اختلال مادام العمر نتایج عملکرد ناقل سروتونین در اختلال یادگیری ترس: واژگونی توسط محاصره گیرنده CRF1
|کد مقاله||سال انتشار||مقاله انگلیسی||ترجمه فارسی||تعداد کلمات|
|69935||2015||11 صفحه PDF||سفارش دهید||محاسبه نشده|
Publisher : Elsevier - Science Direct (الزویر - ساینس دایرکت)
Journal : European Neuropsychopharmacology, Volume 25, Issue 10, October 2015, Pages 1733–1743
The inability to associate aversive events with relevant cues (i.e. fear learning) may lead to maladaptive anxiety. To further study the role of the serotonin transporter (SERT) in fear learning, classical fear conditioning was studied in SERT knockout rats (SERT−/−) using fear potentiation of the startle reflex. Next, fear acquisition and concomitant development of contextual conditioned fear were monitored during training. To differentiate between developmental and direct effects of reduced SERT functioning, effects of acute and chronic SSRI treatment were studied in adult rats. Considering the known interactions between serotonin and corticotropin-releasing factor (CRF), we studied the effect of the CRFR1 antagonist CP154,526 on behavioral changes observed and determined CRF1 receptor levels in SERT−/− rats. SERT−/− showed blunted fear potentiation and enhanced contextual fear, which resulted from a deficit in fear acquisition. Paroxetine treatment did not affect acquisition or expression of fear-potentiated startle, suggesting that disturbed fear learning in SERT−/− results from developmental changes and not from reduced SERT functioning.
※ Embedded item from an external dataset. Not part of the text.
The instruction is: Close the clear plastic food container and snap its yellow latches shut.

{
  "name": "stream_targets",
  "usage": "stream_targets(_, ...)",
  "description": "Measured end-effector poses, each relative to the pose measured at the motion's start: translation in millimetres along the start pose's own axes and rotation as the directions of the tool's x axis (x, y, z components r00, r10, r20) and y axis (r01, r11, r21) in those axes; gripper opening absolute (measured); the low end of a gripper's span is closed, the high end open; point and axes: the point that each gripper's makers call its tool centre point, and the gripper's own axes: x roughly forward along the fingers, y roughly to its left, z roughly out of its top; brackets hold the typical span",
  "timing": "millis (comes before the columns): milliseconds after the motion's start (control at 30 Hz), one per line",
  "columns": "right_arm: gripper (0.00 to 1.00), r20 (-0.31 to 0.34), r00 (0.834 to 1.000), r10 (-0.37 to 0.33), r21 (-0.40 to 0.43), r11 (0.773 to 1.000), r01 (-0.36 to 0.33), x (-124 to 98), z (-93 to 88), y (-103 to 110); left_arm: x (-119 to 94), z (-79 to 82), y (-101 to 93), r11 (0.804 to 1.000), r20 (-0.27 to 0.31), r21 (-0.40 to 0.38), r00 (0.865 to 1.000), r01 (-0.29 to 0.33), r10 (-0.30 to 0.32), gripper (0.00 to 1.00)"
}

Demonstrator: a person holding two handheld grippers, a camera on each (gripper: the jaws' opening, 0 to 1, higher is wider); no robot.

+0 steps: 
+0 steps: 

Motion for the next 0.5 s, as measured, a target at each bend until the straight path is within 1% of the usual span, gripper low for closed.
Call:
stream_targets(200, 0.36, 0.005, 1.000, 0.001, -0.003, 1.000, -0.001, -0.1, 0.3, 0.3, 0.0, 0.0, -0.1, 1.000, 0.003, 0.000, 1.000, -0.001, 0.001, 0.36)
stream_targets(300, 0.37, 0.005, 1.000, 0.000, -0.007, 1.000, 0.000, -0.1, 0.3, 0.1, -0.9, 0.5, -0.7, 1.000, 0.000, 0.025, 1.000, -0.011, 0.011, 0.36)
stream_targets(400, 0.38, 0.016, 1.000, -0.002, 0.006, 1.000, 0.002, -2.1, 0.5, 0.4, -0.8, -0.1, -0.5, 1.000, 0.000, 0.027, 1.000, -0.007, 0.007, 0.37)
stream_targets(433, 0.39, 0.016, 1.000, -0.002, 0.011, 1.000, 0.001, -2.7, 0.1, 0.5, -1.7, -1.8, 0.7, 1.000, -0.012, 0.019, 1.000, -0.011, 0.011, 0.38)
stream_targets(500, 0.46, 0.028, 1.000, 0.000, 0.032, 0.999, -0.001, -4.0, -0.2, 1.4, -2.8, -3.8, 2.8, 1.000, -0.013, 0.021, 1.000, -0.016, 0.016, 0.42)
Although CRF1 receptor levels did not differ significantly between genotypes, CP154,526 treatment normalized both cue- and contextual fear in SERT−/− during acquisition, but not expression of fear-potentiated startle. The disrupted fear acquisition and concomitant increase in contextual conditioned fear-potentiated startle fear in SERT−/− resembles the associative learning deficit seen in patients with panic disorder and suggests that normal SERT functioning is crucial for the development of an adequate fear neuro-circuitry. Moreover, the normalization of fear acquisition by CP154,526 suggests a role for central CRF signaling in the generalization of fear.